楽器そのものの購入費(軽量編成でも数百万円規模)、定期的なメンテナンス、指導者への報酬、楽譜の購入、発表会の開催費、広報・運営の事務費──。常設バンドを成り立たせるには、毎年それなりの金額が回り続ける必要があります。一発の予算で楽器を揃えて終わり、ではありません。
英国のブラスバンドが100年続いてきた背景には、企業バンドとして発祥した歴史的経緯や、強い寄付文化、チャリティ団体としての税制優遇など、独特の資金構造があります。日本の地域施設で同じことを実現しようとすると、
- 自治体の文化振興予算
- 指定管理者の自主事業費
- 教育委員会・生涯学習担当部局の予算
- 文化財団・民間財団からの助成
- 企業・個人からの寄付
- 団員自身が払う団費
といった複数の財源を、長期にわたって組み合わせて安定運用する仕組みが必要になります。「立ち上げる予算」ではなく「毎年回り続ける予算構造」をどう設計するかが、本当の難所です。
2. 「吹奏楽=学校活動」という根強い認識
日本社会では「吹奏楽は学校でやるもの」「子供がやるもの」というイメージがいまだに強く残っています。地域ホールが常設バンドを持つという発想自体が、行政側にも住民側にも「ぴんとこない」可能性があります。文化として馴染むには時間がかかります。
3. 指導者の循環不足
そもそも英国でこの仕組みが成立しているのは、地域で楽器を続ける大人が大勢いて、自然と次世代の指導者層が育ってきたからです。日本では卒業後に離脱する人が多く、地域に指導者が蓄積されにくい構造になっています。「箱」と「仕組み」だけ作っても、教えられる人がいない、という状態になりかねません。
実際、社会人になって楽器から離れた人の多くは、「やりたくなかった」のではなく、学生時代の学校という強力な活動基盤を出たあと、無理なく続けられる場との接続を失っていた人たちです。指導者の不足は、奏者層の不足と表裏一体の問題でもあります。
強調しておきたい──ゼロから作る話ではない
ここまでを読むと、「壮大すぎて現実的ではない」と感じるかもしれません。
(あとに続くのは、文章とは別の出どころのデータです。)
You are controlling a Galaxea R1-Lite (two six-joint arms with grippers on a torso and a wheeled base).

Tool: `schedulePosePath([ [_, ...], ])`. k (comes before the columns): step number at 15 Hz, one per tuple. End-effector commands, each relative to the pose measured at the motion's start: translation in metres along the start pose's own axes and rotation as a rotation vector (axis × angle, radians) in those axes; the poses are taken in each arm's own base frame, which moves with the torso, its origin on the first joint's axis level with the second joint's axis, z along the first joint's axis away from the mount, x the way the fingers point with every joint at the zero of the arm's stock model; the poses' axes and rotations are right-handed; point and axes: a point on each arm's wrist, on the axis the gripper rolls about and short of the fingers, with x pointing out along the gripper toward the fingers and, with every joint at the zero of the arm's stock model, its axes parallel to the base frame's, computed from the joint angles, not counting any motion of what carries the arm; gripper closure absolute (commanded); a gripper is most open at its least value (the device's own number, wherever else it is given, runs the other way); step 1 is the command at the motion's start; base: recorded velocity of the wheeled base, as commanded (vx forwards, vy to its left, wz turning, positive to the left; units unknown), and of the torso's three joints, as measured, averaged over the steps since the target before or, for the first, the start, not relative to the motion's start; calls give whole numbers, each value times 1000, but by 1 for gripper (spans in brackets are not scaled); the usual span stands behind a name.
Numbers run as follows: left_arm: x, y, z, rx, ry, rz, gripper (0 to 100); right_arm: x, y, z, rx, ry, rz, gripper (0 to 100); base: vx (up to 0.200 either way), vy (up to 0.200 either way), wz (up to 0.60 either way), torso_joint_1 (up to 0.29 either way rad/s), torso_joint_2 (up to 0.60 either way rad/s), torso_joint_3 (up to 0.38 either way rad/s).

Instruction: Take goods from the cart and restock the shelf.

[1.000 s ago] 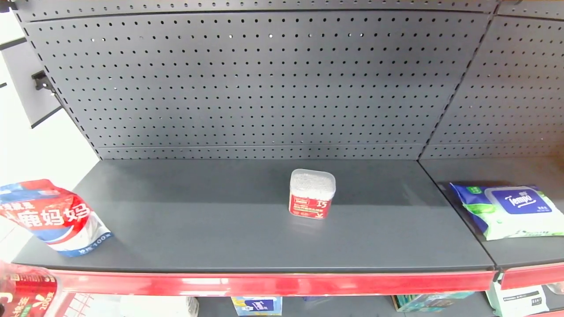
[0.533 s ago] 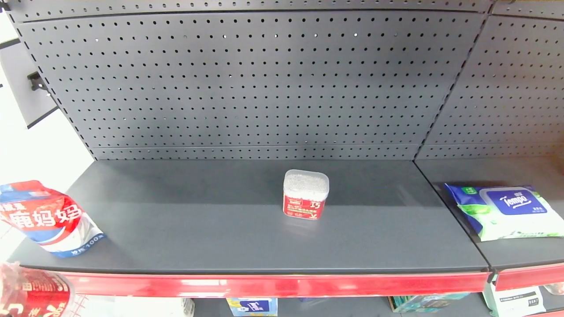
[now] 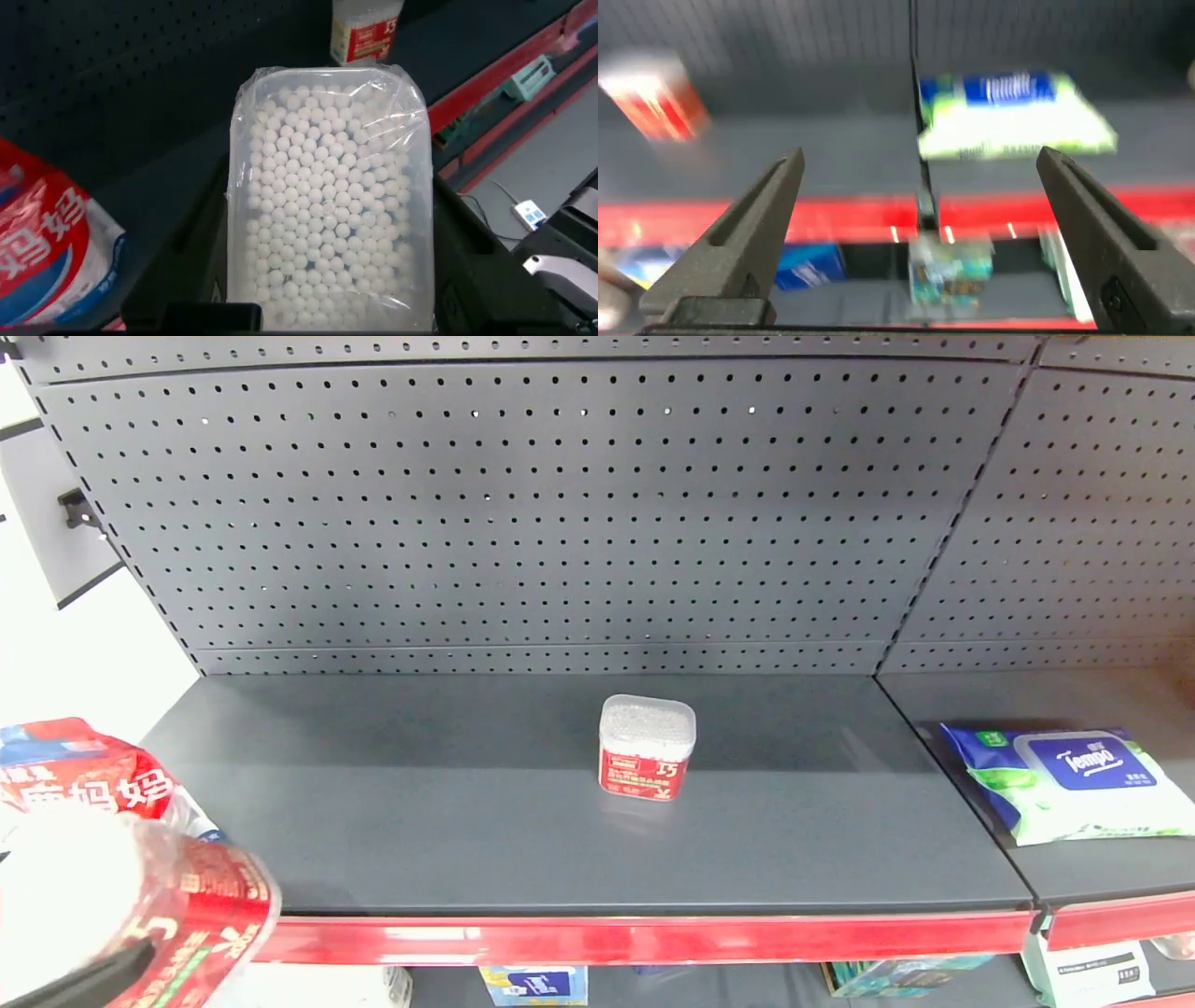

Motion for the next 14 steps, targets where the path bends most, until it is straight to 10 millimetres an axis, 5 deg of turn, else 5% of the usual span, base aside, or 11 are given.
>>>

しかし重要なのは、この構想はゼロから始める話ではないという点です。
日本各地には、近い実践がすでに存在しています。
- 公共ホールが主催する青少年オーケストラ
- 文化財団が運営する市民吹奏楽団
- 区民会館で長年続いているジュニアコーラス
- 公民館の合奏サークル
- OBバンド・社会人サークル
これらはすべて、「地域施設が音楽文化を持つ」という方向性の、すでに動いている断片です。中には数十年続いている団体も珍しくありません(私たちが設立年を調べられた327団体のうち、約3割は活動歴30年を超えていました)。
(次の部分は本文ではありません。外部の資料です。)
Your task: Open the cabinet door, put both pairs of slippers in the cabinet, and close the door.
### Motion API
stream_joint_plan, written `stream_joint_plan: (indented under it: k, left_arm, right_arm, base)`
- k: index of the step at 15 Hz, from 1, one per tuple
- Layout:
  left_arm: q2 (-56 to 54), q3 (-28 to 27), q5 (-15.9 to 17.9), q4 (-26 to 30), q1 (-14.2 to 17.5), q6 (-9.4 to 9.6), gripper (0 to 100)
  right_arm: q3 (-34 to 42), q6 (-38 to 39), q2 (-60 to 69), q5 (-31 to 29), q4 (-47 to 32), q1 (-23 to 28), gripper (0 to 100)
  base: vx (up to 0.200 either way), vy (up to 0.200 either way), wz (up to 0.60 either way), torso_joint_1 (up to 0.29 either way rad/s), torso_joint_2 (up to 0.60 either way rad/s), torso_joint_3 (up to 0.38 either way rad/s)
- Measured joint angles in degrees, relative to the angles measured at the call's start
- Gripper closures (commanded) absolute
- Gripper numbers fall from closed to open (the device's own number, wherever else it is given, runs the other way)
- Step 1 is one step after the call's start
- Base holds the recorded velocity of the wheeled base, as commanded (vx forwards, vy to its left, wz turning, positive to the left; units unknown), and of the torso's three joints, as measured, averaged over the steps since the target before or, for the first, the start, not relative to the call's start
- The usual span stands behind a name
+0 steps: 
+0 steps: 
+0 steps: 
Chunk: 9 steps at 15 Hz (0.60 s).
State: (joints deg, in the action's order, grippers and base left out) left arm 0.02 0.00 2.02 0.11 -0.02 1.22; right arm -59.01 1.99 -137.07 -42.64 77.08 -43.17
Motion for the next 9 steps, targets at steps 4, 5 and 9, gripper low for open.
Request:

この「萌芽」は、活動の拠点にもはっきり表れています。私たちが市民吹奏楽団のプロフィールを調べたところ、練習場所が判明した団体のうち、約6割が公民館・文化センター・市民会館といった公共の文化施設を拠点にしていました。学校施設で練習する団体は1割に満たない。しかも注目すべきは、残りの大半も「市内の公共施設」のように施設名を書いていないだけで実態は公共施設で、民間の貸しスタジオや企業施設に頼っている団体はごくわずか(合わせて数%)だったことです。つまり多くの市民楽団は、学校でも民間でもなく、すでに地域の公共施設に集まって活動しているのです。「ホールが音楽文化の母体になる」という発想は、まったくの新案ではなく、すでに地域で起きていることを一歩進めるだけ、とも言えます。
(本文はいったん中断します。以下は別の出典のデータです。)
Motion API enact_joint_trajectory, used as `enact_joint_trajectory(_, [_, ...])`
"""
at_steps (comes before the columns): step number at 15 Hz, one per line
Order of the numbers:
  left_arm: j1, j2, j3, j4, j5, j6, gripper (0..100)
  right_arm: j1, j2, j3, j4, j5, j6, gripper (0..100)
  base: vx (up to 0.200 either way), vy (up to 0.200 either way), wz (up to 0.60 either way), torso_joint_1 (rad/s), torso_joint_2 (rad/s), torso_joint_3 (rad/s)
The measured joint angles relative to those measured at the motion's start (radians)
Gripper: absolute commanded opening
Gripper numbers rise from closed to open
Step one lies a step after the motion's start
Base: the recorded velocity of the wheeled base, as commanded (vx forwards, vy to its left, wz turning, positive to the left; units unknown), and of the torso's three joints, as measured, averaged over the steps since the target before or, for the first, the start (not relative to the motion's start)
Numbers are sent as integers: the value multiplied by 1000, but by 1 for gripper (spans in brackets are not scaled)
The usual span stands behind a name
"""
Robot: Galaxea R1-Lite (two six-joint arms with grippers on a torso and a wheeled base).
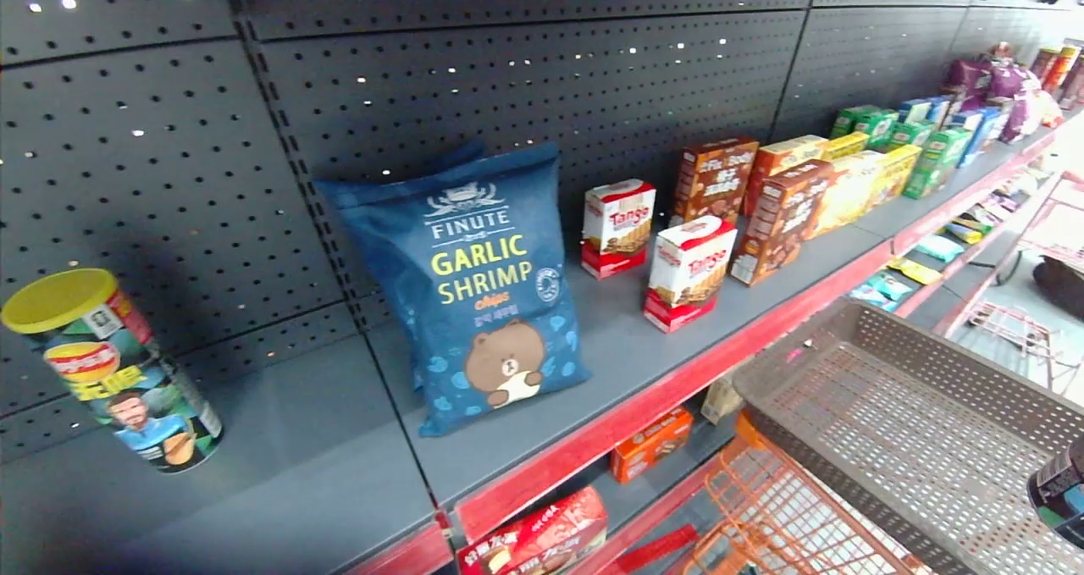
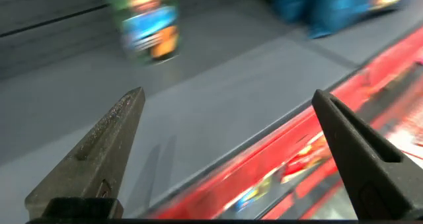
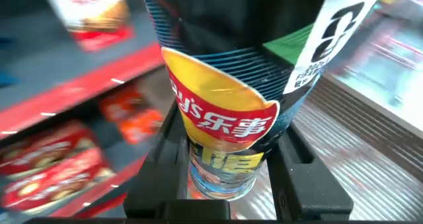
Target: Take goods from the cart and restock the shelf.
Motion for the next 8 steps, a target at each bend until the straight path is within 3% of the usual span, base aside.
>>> enact_joint_trajectory(8, [0, 0, 0, 0, 0, 0, 100, 36, -9, 11, 0, -2, 2, 0, 0, 0, 600, 5, 2, 4])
受け皿となる「箱」の側も、決して足りていないわけではありません。私たちが神奈川県を例に公共文化施設の利用条件を調べたところ、横浜・川崎・相模原をはじめ19の市町と県営にまたがる69施設・315室の情報を確認できました。このうち練習室・リハーサル室・音楽室といった合奏や個人練習に使える専用室は約140室にのぼります。しかも調べた範囲では、ほぼすべての施設で市内・市外の利用者による料金差がありませんでした。一つの県を見ただけでも、楽器を続けるための「箱」は、設備つきで地域にこれだけ存在しているのです。
つまり日本には、
点としての萌芽はすでに豊富にある。足りないのはそれを「接続する設計」だ。
問題は、これらがバラバラに存在していて、
- 子供 → 中高生 → 社会人 → シニアという 縦の接続が弱い
- 自治体や施設ごとに孤立していて、横の知見共有が弱い
- 全国共通のロールモデルが整理されておらず、新規立ち上げが ゼロから設計 になりがち
という点にあります。
英国のブリティッシュブラスが100年で築いたのは、結局のところ「縦と横の接続」です。1団体の中で世代が縦に繋がり、地域全体で団体同士が横に繋がっている。日本の場合、点としての萌芽はすでにあるので、これらを縦に・横に・接続していくことに、現実的な突破口があります。
「ゼロから作る」のと「既にあるものを接続する」のとでは、必要なエネルギーが桁違いです。実装の出発点は、思っているよりずっと近くにあります。
おわりに──「箱」を「文化」に変える100年計画
公共ホールや公民館は、すでに地域に存在しています。新しく建てる必要はありません。問題は、その「箱」を、どうやって100年続く「文化」へと育てていくか、です。
部活動の地域移行は、しばしば「学校の負担を地域にどう移すか」という短期的な運営課題として語られます。しかしブリティッシュブラスの100年が示すのは、本当に問うべきは 「地域社会の中に、生涯続く音楽の居場所をどう実装するか」 だ、ということだと思います。
地域ホールが地域音楽文化を持つ。
これは、英国にあって日本にまだ無いものではなく、日本にも萌芽はあるが、まだ統合されていないものです。次の10年・30年・100年を見据えて、地域施設が「箱」から「文化の主体」に変わっていく道筋を、音楽業界だけでなく、文化政策・地域政策の両面から具体化していく価値があります。
そしてこの議論の射程は、合奏のクオリティを超えて、世代を越えた地域コミュニティそのものに届いていきます。